* **Required action**:
Going down the data below, set down exactly the line with "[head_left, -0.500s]" and each line after it through the line with "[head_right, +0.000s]"; no other lines.

* **Input data**:

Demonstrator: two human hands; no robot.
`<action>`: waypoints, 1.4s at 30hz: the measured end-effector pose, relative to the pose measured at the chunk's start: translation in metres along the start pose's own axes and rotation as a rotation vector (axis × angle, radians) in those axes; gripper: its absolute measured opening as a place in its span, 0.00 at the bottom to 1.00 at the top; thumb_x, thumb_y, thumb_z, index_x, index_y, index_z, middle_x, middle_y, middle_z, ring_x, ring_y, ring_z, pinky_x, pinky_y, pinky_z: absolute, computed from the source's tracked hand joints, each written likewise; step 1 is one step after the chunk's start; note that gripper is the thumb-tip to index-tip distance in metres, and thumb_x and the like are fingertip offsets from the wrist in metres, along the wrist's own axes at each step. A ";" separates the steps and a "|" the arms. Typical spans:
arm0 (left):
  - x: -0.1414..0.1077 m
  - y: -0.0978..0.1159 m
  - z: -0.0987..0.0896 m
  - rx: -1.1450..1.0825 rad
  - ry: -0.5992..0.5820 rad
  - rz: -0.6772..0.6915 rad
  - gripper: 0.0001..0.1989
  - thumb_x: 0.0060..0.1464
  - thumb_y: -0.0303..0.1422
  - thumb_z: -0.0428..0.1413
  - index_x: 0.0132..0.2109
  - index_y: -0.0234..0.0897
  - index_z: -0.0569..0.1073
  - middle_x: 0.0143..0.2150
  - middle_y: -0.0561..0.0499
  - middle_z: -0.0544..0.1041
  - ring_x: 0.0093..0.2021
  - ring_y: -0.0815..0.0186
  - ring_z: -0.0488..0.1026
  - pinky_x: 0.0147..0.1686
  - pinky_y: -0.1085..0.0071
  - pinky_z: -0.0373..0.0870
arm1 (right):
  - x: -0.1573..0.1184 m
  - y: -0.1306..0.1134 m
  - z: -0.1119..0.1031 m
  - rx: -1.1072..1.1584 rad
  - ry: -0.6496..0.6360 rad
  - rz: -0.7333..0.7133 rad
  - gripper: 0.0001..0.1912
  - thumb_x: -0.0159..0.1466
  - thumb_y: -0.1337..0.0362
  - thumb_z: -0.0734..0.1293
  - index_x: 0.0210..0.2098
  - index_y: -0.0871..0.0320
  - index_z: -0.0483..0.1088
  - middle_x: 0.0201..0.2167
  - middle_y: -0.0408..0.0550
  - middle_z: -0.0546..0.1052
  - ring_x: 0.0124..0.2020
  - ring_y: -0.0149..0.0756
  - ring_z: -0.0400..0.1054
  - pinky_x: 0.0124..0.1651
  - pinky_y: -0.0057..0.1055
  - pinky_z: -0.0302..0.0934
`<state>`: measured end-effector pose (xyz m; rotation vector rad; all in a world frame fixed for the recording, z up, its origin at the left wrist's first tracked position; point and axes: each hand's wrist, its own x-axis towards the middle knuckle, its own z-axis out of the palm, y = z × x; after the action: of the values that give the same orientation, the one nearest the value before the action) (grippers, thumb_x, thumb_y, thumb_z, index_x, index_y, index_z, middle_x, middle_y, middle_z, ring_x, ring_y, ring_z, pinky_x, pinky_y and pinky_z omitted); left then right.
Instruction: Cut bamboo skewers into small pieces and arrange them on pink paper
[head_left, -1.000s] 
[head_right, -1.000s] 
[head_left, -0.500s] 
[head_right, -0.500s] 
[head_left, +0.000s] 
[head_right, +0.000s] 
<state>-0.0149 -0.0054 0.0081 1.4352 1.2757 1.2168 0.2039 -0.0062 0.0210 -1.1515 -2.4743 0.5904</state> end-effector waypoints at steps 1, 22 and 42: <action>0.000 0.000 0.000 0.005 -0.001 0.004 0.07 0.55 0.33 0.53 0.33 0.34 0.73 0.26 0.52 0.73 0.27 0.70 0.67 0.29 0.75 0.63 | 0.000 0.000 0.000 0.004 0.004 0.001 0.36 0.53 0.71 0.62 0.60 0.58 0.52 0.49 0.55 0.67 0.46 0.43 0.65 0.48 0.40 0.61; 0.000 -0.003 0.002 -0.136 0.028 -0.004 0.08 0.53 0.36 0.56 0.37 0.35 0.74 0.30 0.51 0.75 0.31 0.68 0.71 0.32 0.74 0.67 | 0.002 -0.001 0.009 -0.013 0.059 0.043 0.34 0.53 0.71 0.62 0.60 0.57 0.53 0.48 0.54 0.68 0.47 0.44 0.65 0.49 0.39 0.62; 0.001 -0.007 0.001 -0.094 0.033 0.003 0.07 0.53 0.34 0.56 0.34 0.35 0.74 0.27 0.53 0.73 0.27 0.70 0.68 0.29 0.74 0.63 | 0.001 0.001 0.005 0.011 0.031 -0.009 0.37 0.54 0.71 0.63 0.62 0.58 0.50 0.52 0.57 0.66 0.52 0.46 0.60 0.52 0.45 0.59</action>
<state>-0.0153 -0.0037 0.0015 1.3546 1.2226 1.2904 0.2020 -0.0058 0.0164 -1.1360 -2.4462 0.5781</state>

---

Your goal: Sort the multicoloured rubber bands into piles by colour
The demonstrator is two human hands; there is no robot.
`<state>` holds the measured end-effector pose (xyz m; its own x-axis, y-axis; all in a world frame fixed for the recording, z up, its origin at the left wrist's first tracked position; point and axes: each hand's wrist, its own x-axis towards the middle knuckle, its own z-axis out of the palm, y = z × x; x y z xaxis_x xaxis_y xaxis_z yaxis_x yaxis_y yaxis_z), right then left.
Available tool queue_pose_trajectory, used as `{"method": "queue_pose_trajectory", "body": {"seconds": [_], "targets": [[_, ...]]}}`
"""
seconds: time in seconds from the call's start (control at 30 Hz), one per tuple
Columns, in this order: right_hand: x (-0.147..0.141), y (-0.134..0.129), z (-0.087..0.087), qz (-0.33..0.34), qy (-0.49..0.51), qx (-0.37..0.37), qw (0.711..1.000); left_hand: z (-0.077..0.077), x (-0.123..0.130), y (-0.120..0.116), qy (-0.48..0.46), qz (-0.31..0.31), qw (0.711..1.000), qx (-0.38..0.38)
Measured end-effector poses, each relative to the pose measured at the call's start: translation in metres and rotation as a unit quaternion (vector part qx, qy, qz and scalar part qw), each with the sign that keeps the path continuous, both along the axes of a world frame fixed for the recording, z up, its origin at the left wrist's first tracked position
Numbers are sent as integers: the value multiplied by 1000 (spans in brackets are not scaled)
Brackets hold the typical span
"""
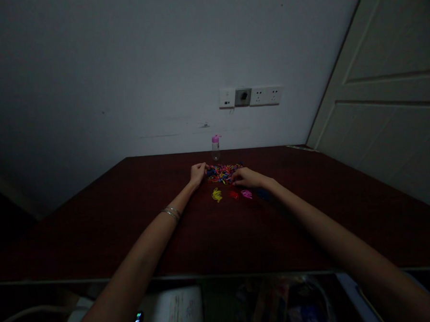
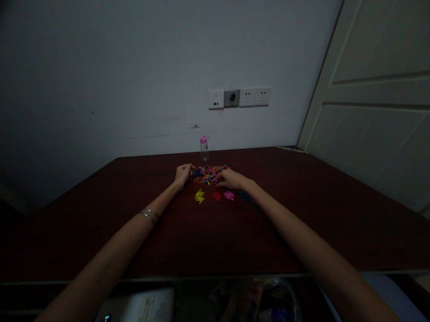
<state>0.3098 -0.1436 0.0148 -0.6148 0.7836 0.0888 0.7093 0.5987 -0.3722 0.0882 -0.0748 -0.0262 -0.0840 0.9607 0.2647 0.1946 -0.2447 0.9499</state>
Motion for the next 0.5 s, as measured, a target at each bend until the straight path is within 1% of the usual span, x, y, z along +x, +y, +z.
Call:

* **Task output**:
[head_left, -0.500s] 
[head_right, -0.500s] 
[head_left, +0.000s] 
[head_right, +0.000s] 

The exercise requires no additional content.